DP with State Machine
State machine DP models problems as a finite state machine where transitions between states represent decisions or events. This technique is powerful for problems involving pattern matching, string processing, and problems with complex state transitions.
Key Concept: Define states representing different conditions or positions in a process, then use DP to count paths or compute optimal values through the state machine.
When to Use:
- Pattern matching problems (regex, string matching)
- Problems with multiple states or modes
- Counting problems with state-dependent transitions
Regular Expression Matching
Match a string against a pattern with . (any character) and * (zero or more of preceding element) using state machine DP.
Problem: Given string s and pattern p, determine if s matches p where . matches any character and * matches zero or more of the preceding element.
# filename: state-machine-dp.php
<?php
declare(strict_types=1);
class StateMachineDP
{
// Regular expression matching with . and *
public function isMatch(string $s, string $p): bool
{
$m = strlen($s);
$n = strlen($p);
// dp[i][j] = does s[0...i-1] match p[0...j-1]
$dp = array_fill(0, $m + 1, array_fill(0, $n + 1, false));
$dp[0][0] = true; // Empty string matches empty pattern
// Handle patterns like a*, a*b*, etc. matching empty string
for ($j = 1; $j < $n; $j++) {
if ($p[$j] === '*') {
$dp[0][$j + 1] = $dp[0][$j - 1];
}
}
for ($i = 0; $i < $m; $i++) {
for ($j = 0; $j < $n; $j++) {
if ($p[$j] === '.' || $s[$i] === $p[$j]) {
// Match single character
$dp[$i + 1][$j + 1] = $dp[$i][$j];
} elseif ($p[$j] === '*') {
// * can match zero or more of preceding character
$dp[$i + 1][$j + 1] = $dp[$i + 1][$j - 1]; // Zero matches
if ($p[$j - 1] === '.' || $p[$j - 1] === $s[$i]) {
// One or more matches
$dp[$i + 1][$j + 1] = $dp[$i + 1][$j + 1] || $dp[$i][$j + 1];
}
}
}
}
return $dp[$m][$n];
}
// Count ways to decode string where A=1, B=2, ..., Z=26
public function numDecodings(string $s): int
{
$n = strlen($s);
if ($n === 0 || $s[0] === '0') {
return 0;
}
// dp[i] = ways to decode s[0...i-1]
$dp = array_fill(0, $n + 1, 0);
$dp[0] = 1; // Empty string has 1 way
$dp[1] = 1; // Single digit (non-zero) has 1 way
for ($i = 2; $i <= $n; $i++) {
$oneDigit = (int)$s[$i - 1];
$twoDigit = (int)substr($s, $i - 2, 2);
// Can decode as single digit
if ($oneDigit >= 1 && $oneDigit <= 9) {
$dp[$i] += $dp[$i - 1];
}
// Can decode as two digits
if ($twoDigit >= 10 && $twoDigit <= 26) {
$dp[$i] += $dp[$i - 2];
}
}
return $dp[$n];
}
// Buy and sell stock with state machine (hold, sold, cooldown)

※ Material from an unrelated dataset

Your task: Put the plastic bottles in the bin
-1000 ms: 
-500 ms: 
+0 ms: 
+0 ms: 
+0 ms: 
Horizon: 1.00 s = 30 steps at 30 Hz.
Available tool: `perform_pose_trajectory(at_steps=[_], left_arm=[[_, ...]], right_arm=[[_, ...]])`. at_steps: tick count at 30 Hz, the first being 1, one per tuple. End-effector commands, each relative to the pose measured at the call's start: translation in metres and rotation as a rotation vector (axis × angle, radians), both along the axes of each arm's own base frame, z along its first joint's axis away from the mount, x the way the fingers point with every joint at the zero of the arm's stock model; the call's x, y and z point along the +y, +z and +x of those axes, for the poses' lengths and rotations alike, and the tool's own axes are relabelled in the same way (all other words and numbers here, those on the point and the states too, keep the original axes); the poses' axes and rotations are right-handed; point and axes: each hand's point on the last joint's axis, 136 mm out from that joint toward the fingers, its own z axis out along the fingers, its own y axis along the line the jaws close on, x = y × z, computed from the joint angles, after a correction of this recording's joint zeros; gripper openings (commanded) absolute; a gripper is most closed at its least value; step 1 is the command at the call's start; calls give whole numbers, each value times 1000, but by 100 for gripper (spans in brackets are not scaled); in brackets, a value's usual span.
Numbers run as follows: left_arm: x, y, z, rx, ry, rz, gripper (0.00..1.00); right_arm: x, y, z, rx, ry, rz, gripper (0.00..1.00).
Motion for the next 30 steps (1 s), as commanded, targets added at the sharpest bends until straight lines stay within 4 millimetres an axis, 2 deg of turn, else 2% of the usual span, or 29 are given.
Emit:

public function maxProfitWithCooldown(array $prices): int
{
$n = count($prices);
if ($n <= 1) {
return 0;
}
// States: 0 = hold, 1 = sold (just sold), 2 = cooldown (can buy)
$hold = -$prices[0]; // Buy first stock
$sold = 0;
$cooldown = 0;
for ($i = 1; $i < $n; $i++) {
$newHold = max($hold, $cooldown - $prices[$i]); // Keep holding or buy
$newSold = $hold + $prices[$i]; // Sell
$newCooldown = max($cooldown, $sold); // Stay in cooldown or enter from sold
$hold = $newHold;
$sold = $newSold;
$cooldown = $newCooldown;
}
return max($sold, $cooldown);
}
}
// Example
$sm = new StateMachineDP();
echo $sm->isMatch("aa", "a") ? "Match\n" : "No match\n"; // false
echo $sm->isMatch("aa", "a*") ? "Match\n" : "No match\n"; // true
echo $sm->isMatch("ab", ".*") ? "Match\n" : "No match\n"; // true
echo "Decodings of '226': " . $sm->numDecodings("226") . "\n"; // 3 (BZ, VF, BBF)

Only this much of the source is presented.